The issues, the needs, and the problems we see now are nothing new, but what we are seeing is being examined through a new prism — a prism that refracts our today through a history that has come home to roost on the neck of America. With Black America at the center of this movement, the people of this country are echoing in unison that injustice any time is a threat to justice in our time. The injustices are not simple and the remedies, likewise, are not simple. 

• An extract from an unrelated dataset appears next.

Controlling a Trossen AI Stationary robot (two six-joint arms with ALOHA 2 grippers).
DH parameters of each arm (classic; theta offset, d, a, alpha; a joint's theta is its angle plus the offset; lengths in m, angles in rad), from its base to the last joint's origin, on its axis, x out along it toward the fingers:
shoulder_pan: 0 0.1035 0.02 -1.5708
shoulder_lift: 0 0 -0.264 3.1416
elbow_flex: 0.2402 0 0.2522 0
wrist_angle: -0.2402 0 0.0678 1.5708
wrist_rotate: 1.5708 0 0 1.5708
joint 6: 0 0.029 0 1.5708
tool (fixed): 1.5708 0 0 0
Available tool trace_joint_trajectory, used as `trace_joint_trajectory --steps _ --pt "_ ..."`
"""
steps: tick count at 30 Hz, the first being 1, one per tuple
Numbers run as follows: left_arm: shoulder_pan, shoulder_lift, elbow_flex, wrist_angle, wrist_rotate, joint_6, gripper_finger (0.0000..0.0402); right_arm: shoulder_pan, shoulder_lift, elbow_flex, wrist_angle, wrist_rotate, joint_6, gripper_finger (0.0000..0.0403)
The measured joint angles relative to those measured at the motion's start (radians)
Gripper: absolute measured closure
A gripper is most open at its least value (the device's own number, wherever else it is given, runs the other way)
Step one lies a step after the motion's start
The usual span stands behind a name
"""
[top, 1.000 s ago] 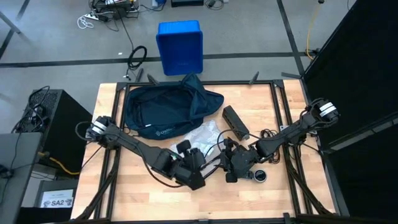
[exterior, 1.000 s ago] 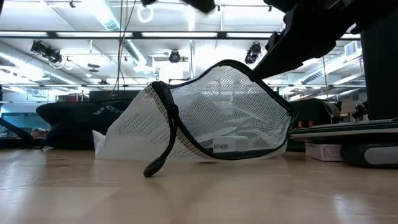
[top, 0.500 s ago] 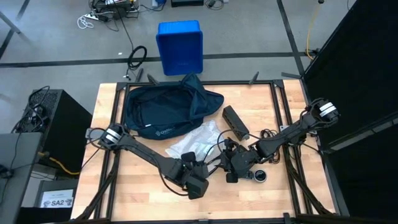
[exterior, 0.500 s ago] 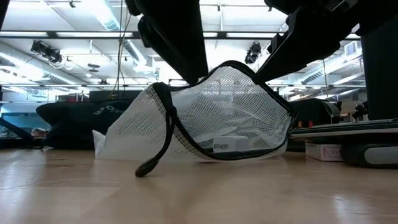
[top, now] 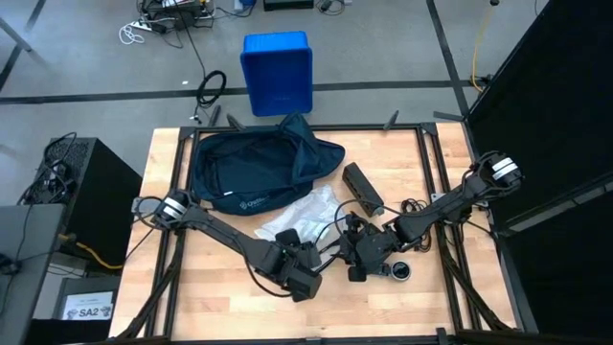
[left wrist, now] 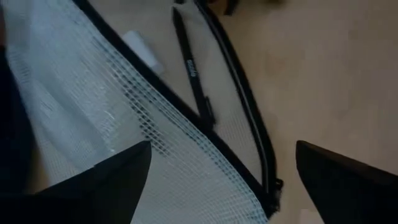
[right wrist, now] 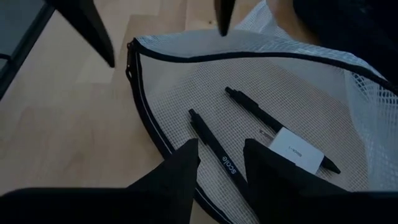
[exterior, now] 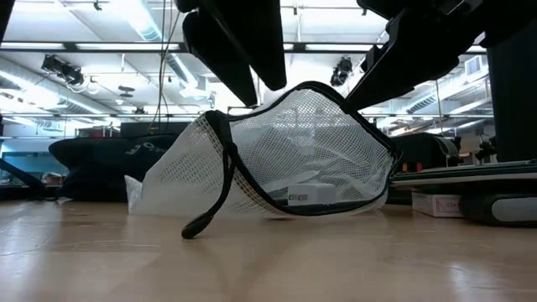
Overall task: Unpack backpack
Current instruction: Put the black pen into the white mesh envelope
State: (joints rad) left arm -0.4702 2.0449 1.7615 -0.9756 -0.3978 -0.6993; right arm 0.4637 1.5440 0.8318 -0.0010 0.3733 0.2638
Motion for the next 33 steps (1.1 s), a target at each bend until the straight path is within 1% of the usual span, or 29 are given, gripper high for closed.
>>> trace_joint_trajectory --steps 6,9,11,16,19,25,33 --pt "0.007 0.050 0.000 -0.039 -0.001 -0.012 0.0047 -0.001 0.000 0.000 0.003 0.000 -0.003 0.0299" --pt "0.014 0.072 0.000 -0.090 -0.004 -0.025 0.0048 -0.001 0.000 0.000 0.004 0.000 -0.003 0.0300" --pt "0.019 0.075 0.000 -0.146 -0.013 -0.065 0.0048 -0.001 0.000 0.000 0.005 0.000 -0.002 0.0300" --pt "0.039 0.075 0.009 -0.350 -0.048 -0.190 0.0048 -0.001 0.000 0.000 0.007 0.001 -0.002 0.0300" --pt "0.042 0.075 0.035 -0.441 -0.079 -0.227 0.0048 -0.003 0.000 0.000 0.007 0.002 -0.003 0.0300" --pt "0.040 0.075 0.071 -0.476 -0.177 -0.224 0.0048 -0.004 0.000 0.000 0.007 0.002 -0.003 0.0301" --pt "0.041 0.074 0.065 -0.496 -0.260 -0.242 0.0049 -0.004 0.000 0.000 0.006 0.002 -0.002 0.0302"
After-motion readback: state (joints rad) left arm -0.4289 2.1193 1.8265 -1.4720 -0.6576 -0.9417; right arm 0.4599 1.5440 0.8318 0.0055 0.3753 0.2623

The entanglement of discrimination and race-based animus necessitates immediate, broad changes — not fixes — nationally and locally as we strip away those infections that serve to prevent equity in a world of plenty. It is not a question of ability, it is now a question of willingness — willingness to place the value of Black lives over power and profits and to humbly surrender to an overt recognition of what is required of those who have, for too long, placed excuses in the place of effort, while allowing white privilege and fragile egos to precede those excuses.

The time for doing the hard and painful work is now, and the failure to do so will likely send America into a deep social and political spiral that will result in a national state of despair, which no level of regret can heal. There is inequity, there is racism, and there is injustice. It is a fact that we are caught in an inescapable network of mutuality. Now is the time to decide if justice will prevail in our time!

Frederick K. Brewington is a civil rights attorney based in Hempstead.